The question of training for administrative posts in the Public Service gives rise to certain questions regarding administration in general, and public administration in particular. What do we mean by administration? Does public administration differ from private administration? What qualities are necessary to make a good public administrator? Can training aid in the development of these qualities? If so, what form should it take? And how can it best be given?

“Administration” has been defined as “the performance of the executive duties of an institute or business”; and “public administration” as “the activities of the executive departments in the conduct of government.” “Executive duties” as related to public administration have again been defined as “pertaining to the execution of the country's laws,” and for the purpose of this discussion, we can perhaps agree that the public administration which we have in mind consists of the carrying out of the law in the various departments of government.

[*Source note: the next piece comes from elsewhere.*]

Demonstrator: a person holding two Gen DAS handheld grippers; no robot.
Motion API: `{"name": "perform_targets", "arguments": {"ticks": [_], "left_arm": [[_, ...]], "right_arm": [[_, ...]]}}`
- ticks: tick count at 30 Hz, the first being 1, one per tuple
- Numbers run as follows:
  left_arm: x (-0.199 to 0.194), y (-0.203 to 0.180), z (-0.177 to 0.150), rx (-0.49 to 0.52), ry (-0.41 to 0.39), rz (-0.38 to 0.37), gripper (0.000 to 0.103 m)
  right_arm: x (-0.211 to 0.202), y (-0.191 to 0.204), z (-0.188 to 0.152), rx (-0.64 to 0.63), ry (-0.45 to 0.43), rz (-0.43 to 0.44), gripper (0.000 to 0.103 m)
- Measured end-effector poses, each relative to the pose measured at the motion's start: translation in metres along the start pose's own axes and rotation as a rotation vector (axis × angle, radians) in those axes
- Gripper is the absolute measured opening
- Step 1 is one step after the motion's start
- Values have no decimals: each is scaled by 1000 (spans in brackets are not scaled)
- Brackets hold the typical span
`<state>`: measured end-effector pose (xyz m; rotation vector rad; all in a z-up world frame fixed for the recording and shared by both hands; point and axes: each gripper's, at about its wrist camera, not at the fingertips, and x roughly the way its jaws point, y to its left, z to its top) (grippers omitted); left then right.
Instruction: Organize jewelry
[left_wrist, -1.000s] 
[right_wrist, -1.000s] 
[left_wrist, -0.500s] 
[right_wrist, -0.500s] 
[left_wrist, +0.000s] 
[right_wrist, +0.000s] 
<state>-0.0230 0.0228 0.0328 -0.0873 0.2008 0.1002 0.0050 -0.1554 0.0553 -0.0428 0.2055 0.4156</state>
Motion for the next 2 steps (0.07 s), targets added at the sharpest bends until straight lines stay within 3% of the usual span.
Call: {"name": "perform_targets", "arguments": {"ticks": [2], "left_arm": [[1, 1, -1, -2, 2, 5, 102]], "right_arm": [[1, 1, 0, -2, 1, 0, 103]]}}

Are there fundamental differences between this form of administration and that which prevails in private business? There are at least certain distinctive elements in each. In industry the profit motive is a much more important factor than it is in government. Similarly the question of remuneration bulks more largely in private industry than it does in public administration. While the old conception of a post in the Public Service as “a job for life and a pension afterward” may have passed away, the financial rewards at present attached to administrative positions in the Public Service are not such as to render the public administrator subject to what Seneca speaks of as the most fertile source of human sorrow, namely, great possessions. A public servant, on the other hand, must be much more responsive to public opinion than his counterpart in industry. He must not only carry out a policy but must sense whether or not that policy meets with public approval. He is subject at all times to public criticism and to investigations as to his acts, and this factor has a determining effect upon his methods of administration to a greater degree than exists in industry.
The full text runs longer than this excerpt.